A verbatim transcription of the listing below is required, without its pictures.

== == ==

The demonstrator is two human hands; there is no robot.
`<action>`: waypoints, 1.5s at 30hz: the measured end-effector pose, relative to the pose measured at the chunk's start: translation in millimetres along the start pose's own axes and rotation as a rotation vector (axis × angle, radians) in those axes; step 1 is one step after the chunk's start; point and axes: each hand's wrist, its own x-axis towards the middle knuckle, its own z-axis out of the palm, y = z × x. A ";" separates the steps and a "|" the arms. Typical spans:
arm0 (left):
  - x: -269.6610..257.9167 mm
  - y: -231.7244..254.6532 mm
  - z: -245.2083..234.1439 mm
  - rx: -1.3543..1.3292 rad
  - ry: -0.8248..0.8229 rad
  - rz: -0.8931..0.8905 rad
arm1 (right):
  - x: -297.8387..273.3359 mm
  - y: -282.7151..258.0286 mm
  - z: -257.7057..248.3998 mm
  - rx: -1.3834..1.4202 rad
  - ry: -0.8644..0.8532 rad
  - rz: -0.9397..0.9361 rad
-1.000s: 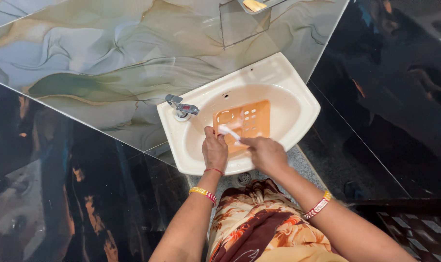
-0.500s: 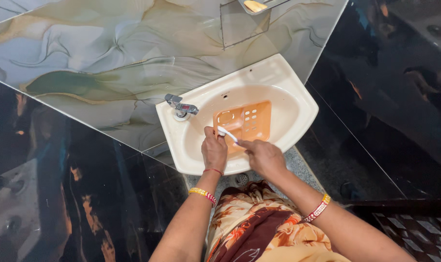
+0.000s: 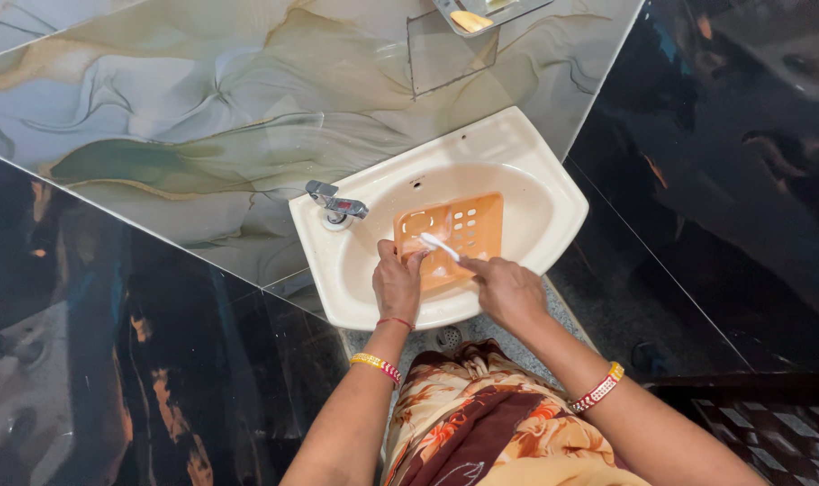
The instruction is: The person scrubs an orange plastic tray with a toothbrush under running water in a bathroom sink. They repeatedly rinse and scrub the tray's compartments and edges throughout the clip.
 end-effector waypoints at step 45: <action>-3.2 -0.2 1.2 0.016 -0.023 0.078 | 18.2 31.1 -4.9 -0.186 0.267 -0.058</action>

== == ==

**EXERCISE ANSWER:**
The demonstrator is two human hands; there is no robot.
`<action>`: waypoints, 1.5s at 30hz: the measured end-effector pose, relative to the pose measured at the chunk's start: translation in millimetres along the start pose's own axes and rotation as a rotation vector (axis × angle, radians) in those axes; step 1 is one step after the chunk's start; point and axes: each hand's wrist, its own x-axis towards the middle knuckle, its own z-axis out of the palm, y = z × x. A ";" separates the steps and a "|" the arms. Typical spans:
arm0 (left):
  - x: -269.6610..257.9167 mm
  - y: -231.7244..254.6532 mm
  - z: -245.2083..234.1439 mm
  - rx: -1.3543..1.3292 rad
  - ry: -0.8248..0.8229 rad
  - rz: -0.8931..0.8905 rad
arm1 (right):
  - x: -297.8387..273.3359 mm
  - y: -282.7151..258.0286 mm
  - z: -257.7057..248.3998 mm
  - rx: -1.3834..1.4202 rad
  - ry: -0.8644..0.8532 rad
  - rz: -0.9397..0.9361 rad
-1.000s: 
-0.500s: 
+0.000s: 
The instruction is: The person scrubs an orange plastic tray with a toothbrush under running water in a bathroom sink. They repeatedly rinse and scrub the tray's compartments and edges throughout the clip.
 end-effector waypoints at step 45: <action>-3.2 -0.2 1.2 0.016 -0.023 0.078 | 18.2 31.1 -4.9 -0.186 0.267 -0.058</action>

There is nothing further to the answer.